I recently finished reading Marilynne Robinson’s book, Gilead. My friend Kevin originally recommended the book to me. He knew that I liked Wendell Berry’s fiction, and he thought that this book had a similar resonance. Shortly after receiving Kevin’s recommendation, I happened to hear a few others referencing the book, as well. So, I felt really fortunate when I managed to check it out from the library just before some travel. And I enjoyed the book so much that I finished ninety percent of it in two days! (And for those who don’t know: this is super-fast reading for me)! My overall review of the book was that it was a refreshing read: just beautifully-written fiction. But it was also very insightful. In fact, I electronically-highlighted thirty-four different sections as I read to allow for further reference and reflection. It was a wonderful book.
The narrative is written as an extended letter / journal from an exceptionally-old father (in his late-70s) to his young son (age 7). The words will presumably be read long after the older man has died. So he writes with candor and clarity about his family history. He writes about his job as a pastor and preacher. And he writes about, well, the fabric of human existence.
His words have such a sweet sadness to them because of their context. Still, his tone is not overly sentimental or self-important. The old man is just providing his reflections on life and especially the miraculous feelings of love he discovered for his young wife and son. To me, the narrative felt like a healthy iteration of that reminder that this world is ever passing away. Still, God provides us with hope for eternity. He redeems our time in this life, as limited as it may be. It felt especially meaningfully to be reading the book on Ash Wednesday, where a priest told me: “Remember that you are dust, and to dust you shall return.”
Reading Gilead prompted me to think a lot more about generational dynamics — particularly my children, but also my parents and grandparents. The narrator is a third-generation pastor who’s served in the same community his whole life. He speaks with a sort of humility to which I aspire. And he very clearly loves his church and his friends in the community. But most of all, he loves his wife and his son — even though his time with them feels painfully short. He tries to cram all of his love and wisdom into a letter that can outlive him. And it’s gut-wrenching to feel that familial, faithful love on such a profound level.

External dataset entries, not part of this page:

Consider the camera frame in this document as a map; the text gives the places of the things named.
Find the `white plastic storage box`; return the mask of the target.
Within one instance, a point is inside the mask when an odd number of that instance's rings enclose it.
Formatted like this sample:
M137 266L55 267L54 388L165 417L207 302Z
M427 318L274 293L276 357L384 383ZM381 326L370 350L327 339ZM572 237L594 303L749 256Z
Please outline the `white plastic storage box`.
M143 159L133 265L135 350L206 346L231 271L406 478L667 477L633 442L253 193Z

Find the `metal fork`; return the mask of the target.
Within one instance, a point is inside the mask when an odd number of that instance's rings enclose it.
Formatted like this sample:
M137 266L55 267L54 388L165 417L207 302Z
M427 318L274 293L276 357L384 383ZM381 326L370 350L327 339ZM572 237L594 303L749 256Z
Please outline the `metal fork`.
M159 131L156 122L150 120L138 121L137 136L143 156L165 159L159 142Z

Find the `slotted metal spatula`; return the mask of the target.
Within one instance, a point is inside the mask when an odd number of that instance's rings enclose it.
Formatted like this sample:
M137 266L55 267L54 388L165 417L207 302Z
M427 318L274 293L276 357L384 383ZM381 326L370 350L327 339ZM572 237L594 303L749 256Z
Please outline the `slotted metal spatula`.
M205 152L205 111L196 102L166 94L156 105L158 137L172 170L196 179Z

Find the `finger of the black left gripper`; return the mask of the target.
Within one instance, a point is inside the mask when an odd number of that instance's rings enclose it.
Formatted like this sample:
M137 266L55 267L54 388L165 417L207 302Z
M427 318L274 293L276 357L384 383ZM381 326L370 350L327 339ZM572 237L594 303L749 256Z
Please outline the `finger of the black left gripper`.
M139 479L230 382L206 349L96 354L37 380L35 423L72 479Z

I’ve already had more years of life overlap with my wife and children than the Reverend John Ames had with his. And I’m grateful that. Still, I see so many parallels between the things that old Ames wanted to tell his child and the things I want to tell my children. In fact, it occurred to me while I was reading the book that this is a significant part of the reason why I blog and why I write birthday letters to my kids each year. I want them to hear things straight from me — to be able to eventually match up their level of life experience and consciousness to my own: frozen in time back when I was in their shoes.
Books that have a strong sense of self and place appeal to me. And the book Gilead is exceptionally strong on this level. The town Gilead reminds me of Shelby (where I grew up) and Kent (where I live now). And I really resonated with the last page of the book, where the narrator says, “To me it seems rather Christlike to be as unadorned as this place is, as little regarded. I can’t help imagining that you will leave sooner or later, and it’s fine if you have done that, or you mean to do it. This whole town does look like whatever hope becomes after it begins to weary a little, then weary a little more. But hope deferred is still hope. I love this town.”